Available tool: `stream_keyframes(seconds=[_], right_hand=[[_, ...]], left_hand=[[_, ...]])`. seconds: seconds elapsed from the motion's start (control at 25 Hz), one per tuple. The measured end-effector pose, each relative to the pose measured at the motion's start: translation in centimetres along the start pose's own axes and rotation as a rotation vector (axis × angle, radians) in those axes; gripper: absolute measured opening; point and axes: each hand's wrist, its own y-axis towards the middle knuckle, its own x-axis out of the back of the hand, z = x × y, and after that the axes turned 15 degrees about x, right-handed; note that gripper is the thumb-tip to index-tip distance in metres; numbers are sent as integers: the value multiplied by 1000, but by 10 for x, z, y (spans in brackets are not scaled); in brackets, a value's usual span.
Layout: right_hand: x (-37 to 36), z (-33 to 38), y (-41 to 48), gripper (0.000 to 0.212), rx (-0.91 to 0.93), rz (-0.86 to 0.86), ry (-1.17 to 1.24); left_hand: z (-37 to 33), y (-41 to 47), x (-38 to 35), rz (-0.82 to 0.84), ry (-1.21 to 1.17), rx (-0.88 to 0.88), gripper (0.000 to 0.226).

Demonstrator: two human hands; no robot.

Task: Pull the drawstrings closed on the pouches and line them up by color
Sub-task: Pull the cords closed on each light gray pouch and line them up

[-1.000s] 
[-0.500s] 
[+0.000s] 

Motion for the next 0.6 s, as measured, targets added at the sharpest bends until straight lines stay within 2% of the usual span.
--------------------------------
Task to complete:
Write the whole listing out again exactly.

Output:
Available tool: `stream_keyframes(seconds=[_], right_hand=[[_, ...]], left_hand=[[_, ...]])`. seconds: seconds elapsed from the motion's start (control at 25 Hz), one per tuple. The measured end-effector pose, each relative to the pose measured at the motion's start: translation in centimetres along the start pose's own axes and rotation as a rotation vector (axis × angle, radians) in those axes; gripper: absolute measured opening; point and axes: each hand's wrist, its own y-axis towards the middle knuckle, its own x-axis out of the back of the hand, z = x × y, and after that the axes turned 15 degrees about x, right-handed; note that gripper is the thumb-tip to index-tip distance in metres; numbers are sent as integers: the value multiplied by 1000, but by 10 for x, z, y (spans in brackets are not scaled); in brackets, a value's usual span.
Layout: right_hand: x (-37 to 36), z (-33 to 38), y (-41 to 48), gripper (0.000 to 0.212), rx (-0.91 to 0.93), rz (-0.86 to 0.86), ry (-1.17 to 1.24); left_hand: z (-37 to 33), y (-41 to 47), x (-38 to 35), rz (-0.82 to 0.84), ry (-1.21 to 1.17), rx (-0.88 to 0.88), gripper (0.000 to 0.226).

Demonstrator: two human hands; no robot.

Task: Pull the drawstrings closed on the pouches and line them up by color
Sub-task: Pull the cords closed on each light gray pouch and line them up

[-1.000s] 
[-0.500s] 
[+0.000s] 

Motion for the next 0.6 s, as measured, targets added at the sharpest bends until straight lines stay within 2% of the usual span.

This completes the response.